Section 8      Dictionary and parsing table formats

Some of the tables Inform writes into the Z-machine have formats which are
not imposed by the Z-machine specification but by Inform's own conventions,
and these are covered here.  These conventions are based on (but different
to) those used in the middle-period Infocom games.


Adjectives are numbered downwards from $ff in order of their appearance in
defined grammar.  The adjective table contains 4-byte entries:

       <dictionary address of word>  00  <adjective number>
       ----2 bytes-----------------  ----2 bytes-----------

To make life more interesting, these entries are stored in reverse
order (i.e., lowest adjective number first).  The address of this table is
rather difficult to deduce from the file header information, so the constant
#adjectives_table is set up by Inform to refer to it.


The grammar table address is stored in word 7 (i.e. bytes 14 and 15)
of the header.  The table consists of a list of two-byte addresses to
the entries for each word.  This list is immediately followed by these
entries, one after another.

An entry consists of one byte giving the number of lines and then that
many 8-byte lines.  These lines have the form

       <objects>  <sequence of words>  <action number>
       --1 byte-  ----6 bytes--------  --1 byte-------

<objects> is the number of objects which need to be supplied: eg, 0 for
"inventory", 1 for "take frog", 2 for "tie rope to dog".  The sequence
of words gives up to 6 tokens following the verb, to be matched in order.
The token values are given by the table:

   noun             0
   held             1
   multi            2
   multiheld        3
   multiexcept      4
   multiinside      5
   creature         6
   special          7
   number           8
   (noun=Routine)   16+parsing-routine-number
   (Routine)        48+parsing-routine-number
   (scope=Routine)  80+parsing-routine-number
   (attribute)      128+attribute number
   (adjective)      adjective number
   ...reserved...   9-15, 112-127

Parsing routines have addresses which are too large to store in a single
byte.  Instead they are numbered from 0, and their (packed) addresses are
stored in the preactions table of the story file.  (This is called
"preactions table" because of what the original Infocom parser used it
for; the Inform library parser has no such concept as 'preaction'.)

The sequence is padded out to 6 bytes with zeros.  (This is a tiresome
convention, as it means that the value 0 can only be understood by
looking back at what has come before, but it's too late to change it now.)


Actions are numbered from 0 upwards in order of appearance in the
grammar.  (Whereas fake actions are numbered from $ff down, but that's
another story.)  The packed addresses of the corresponding action routines
are stored in the actions table.  Once again, Inform puts this table
in its conventional place, but its address is difficult to work out and
so the constant #actions_table is set up to hold it.

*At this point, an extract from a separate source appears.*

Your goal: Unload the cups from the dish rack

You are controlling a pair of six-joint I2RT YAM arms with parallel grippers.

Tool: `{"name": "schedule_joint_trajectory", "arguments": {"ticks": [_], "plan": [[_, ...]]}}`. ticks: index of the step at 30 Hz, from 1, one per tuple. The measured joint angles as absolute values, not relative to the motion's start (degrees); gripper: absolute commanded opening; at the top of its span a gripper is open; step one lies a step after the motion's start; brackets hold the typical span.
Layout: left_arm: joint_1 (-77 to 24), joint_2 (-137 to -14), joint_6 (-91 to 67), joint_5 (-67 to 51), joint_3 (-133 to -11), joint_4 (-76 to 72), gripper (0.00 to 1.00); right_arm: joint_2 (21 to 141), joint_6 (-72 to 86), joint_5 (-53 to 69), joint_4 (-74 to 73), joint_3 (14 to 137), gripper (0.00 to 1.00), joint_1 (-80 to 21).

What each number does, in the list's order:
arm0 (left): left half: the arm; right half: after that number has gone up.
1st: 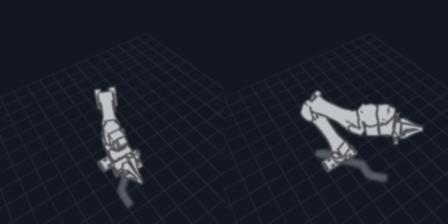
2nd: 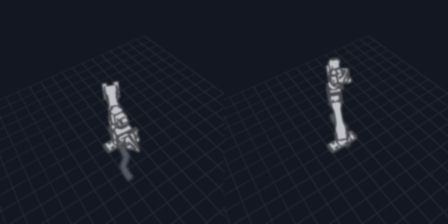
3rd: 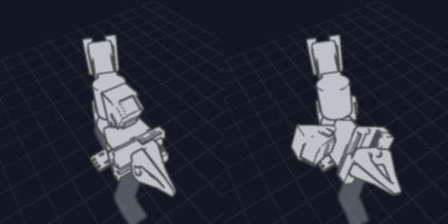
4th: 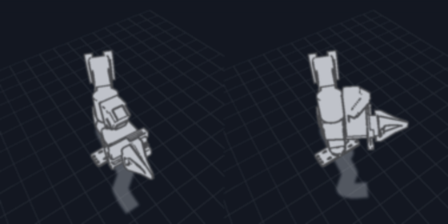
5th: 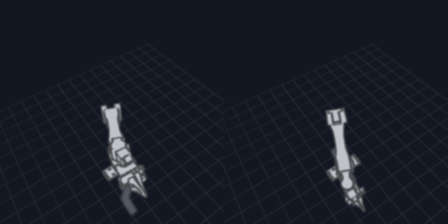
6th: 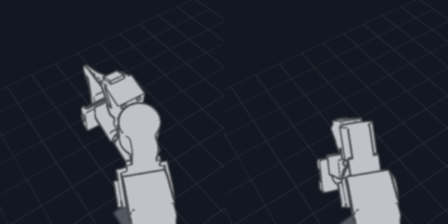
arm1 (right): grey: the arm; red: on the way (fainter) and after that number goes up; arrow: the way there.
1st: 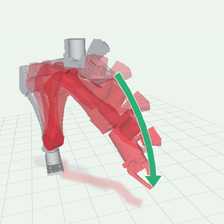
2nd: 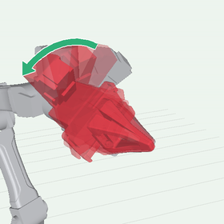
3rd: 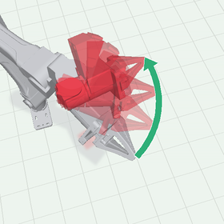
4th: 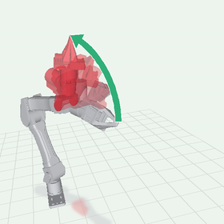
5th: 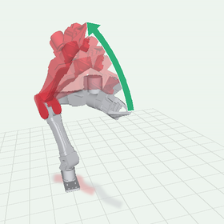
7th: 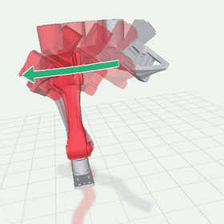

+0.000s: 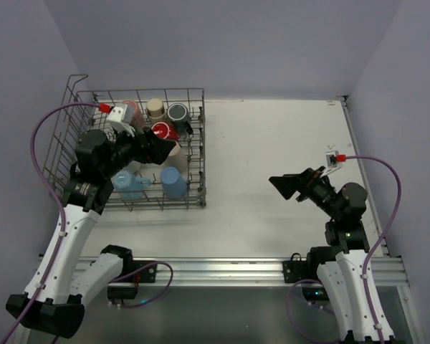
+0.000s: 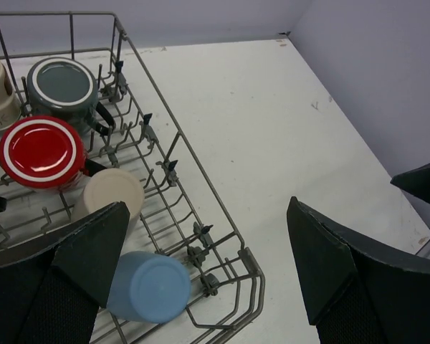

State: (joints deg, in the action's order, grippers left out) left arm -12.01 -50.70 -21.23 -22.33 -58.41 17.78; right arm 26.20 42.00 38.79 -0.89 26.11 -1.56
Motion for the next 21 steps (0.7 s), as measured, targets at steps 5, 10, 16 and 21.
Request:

Verbs are numbered from $ff downwards in order of appearance,
with synonyms getting the same number (thus, "get" and "take" have
the same verb number); they are entered into the dictionary as they are
defined in grammar.


In the dictionary header, Inform defines only three characters as
'separators' which break up words in tokenisation: these are full stop,
comma and open-double-quote.  (In theory the Z-machine allows any list
here, but these three are conventional in old Infocom story files.)

Inform writes dictionary entries consisting of the word itself, plus
three data bytes.  (This makes them 7 bytes long in Standard games,
9 in Advanced.)
The entries are in alphabetical order, and look like:

       <the text of the word>  <flags>  <verb number>  <adjective number>
       ----4 or 6 bytes------  --1 b--  ----1 byte---  ----1 byte--------

The text is stored in the usual text format, thus allowing up to 6 or 9
characters.  These data bytes can be safely accessed (portably between
either format of game) by, e.g.

address->#dict_par1

which reads the flags byte of the word at address.

The flags (chosen once again to conform loosely to Infocom conventions, not
for any sensible reason) have the eight bits

       7      6  5  4  3     2      1      0
       <noun> .. .. .. <adj> <spec> <meta> <verb>

<verb>, <noun> and <adj> mean the word can be a verb, noun or adjective;
the <spec> bit means the word was inserted by a Dictionary command in the
program, except that <verb> words also have the <spec> bit set (ours not to
wonder why).

Verbs declared as "meta" have the <meta> bit set.  (These are such
out-of-world experiences as 'save' and 'score'.)

Note that a word can be any combination of these at once.  It can even be
simultaneously a verb, adjective and noun, and will be understood as such
in different contexts.